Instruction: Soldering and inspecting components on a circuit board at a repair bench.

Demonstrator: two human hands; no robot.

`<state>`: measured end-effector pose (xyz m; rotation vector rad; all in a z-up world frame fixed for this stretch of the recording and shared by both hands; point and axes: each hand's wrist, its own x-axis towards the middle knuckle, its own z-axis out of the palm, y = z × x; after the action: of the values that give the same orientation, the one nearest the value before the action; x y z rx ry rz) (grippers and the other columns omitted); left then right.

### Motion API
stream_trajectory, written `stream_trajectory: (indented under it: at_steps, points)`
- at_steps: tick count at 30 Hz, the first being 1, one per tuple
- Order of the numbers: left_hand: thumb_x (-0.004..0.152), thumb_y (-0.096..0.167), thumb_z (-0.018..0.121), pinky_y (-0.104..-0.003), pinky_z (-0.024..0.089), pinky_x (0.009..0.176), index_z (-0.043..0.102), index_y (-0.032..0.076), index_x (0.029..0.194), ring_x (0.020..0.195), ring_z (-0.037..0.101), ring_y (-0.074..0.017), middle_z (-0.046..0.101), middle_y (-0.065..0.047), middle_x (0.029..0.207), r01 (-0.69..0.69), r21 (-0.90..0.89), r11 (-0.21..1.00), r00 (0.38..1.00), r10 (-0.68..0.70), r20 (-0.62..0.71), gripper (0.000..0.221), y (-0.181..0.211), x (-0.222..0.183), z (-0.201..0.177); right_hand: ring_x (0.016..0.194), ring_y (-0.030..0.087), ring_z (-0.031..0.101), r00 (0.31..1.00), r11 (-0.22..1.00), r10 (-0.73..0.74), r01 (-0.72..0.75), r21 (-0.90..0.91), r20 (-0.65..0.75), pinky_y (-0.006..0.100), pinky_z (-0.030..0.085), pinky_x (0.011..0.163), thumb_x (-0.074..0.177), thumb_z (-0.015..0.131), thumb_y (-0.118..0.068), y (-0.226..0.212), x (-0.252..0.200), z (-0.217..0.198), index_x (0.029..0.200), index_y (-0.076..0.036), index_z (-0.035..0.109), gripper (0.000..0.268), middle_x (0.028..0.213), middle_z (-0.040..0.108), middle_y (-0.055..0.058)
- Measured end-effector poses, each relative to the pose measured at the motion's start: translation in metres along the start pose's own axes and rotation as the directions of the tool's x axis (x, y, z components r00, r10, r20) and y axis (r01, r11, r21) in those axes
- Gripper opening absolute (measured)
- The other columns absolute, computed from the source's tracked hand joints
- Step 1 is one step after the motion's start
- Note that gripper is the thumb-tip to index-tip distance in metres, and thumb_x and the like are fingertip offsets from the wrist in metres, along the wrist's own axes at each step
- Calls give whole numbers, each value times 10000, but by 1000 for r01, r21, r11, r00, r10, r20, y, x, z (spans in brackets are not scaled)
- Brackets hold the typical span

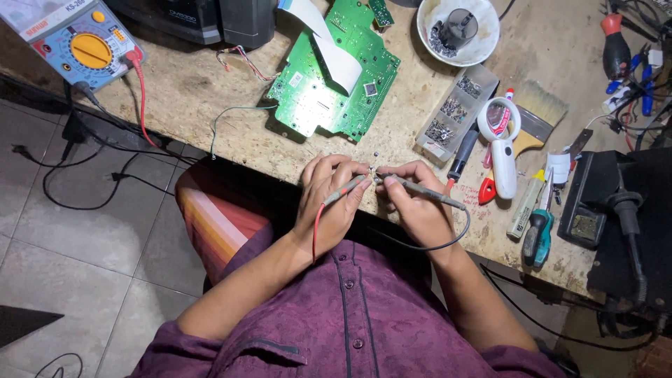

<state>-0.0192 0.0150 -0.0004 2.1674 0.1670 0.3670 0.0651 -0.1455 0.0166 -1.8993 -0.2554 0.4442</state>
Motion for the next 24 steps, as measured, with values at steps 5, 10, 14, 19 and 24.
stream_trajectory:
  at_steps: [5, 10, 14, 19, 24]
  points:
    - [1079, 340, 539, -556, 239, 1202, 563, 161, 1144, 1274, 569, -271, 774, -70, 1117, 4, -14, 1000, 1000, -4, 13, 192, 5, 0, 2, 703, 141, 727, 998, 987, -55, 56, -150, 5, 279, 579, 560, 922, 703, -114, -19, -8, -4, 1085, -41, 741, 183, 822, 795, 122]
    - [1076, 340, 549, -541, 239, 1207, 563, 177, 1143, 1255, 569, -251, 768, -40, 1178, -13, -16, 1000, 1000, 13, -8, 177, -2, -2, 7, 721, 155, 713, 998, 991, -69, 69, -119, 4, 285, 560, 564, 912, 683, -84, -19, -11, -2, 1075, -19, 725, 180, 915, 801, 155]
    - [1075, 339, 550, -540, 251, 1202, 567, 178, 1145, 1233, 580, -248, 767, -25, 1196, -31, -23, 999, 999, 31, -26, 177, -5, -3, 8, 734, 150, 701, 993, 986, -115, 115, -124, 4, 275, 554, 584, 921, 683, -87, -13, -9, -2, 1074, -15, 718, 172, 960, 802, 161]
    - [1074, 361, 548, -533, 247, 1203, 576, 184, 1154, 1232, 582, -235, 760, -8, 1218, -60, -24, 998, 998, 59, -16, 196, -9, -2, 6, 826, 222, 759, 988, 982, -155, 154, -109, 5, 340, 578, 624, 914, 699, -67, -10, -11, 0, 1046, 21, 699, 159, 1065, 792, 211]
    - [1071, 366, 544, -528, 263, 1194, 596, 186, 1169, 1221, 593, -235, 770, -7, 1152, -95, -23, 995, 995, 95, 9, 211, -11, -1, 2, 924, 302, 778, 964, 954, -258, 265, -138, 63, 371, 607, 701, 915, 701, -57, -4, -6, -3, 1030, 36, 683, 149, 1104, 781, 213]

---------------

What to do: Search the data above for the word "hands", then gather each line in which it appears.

Exercise output:
Demonstrator: two human hands; no robot.
`<state>`: measured end-effector pose (xyz m; rotation vector rad; all in a z-up world frame fixed for this stretch of the recording and shared by both hands; point and axes: each hand's wrist, its own x-axis towards the middle knuckle, its own z-axis out of the palm, y = z × x; after the action: of the values that give the same orientation, the one nearest the value before the action; x y z rx ry rz) (grippers and the other columns omitted); left then right.

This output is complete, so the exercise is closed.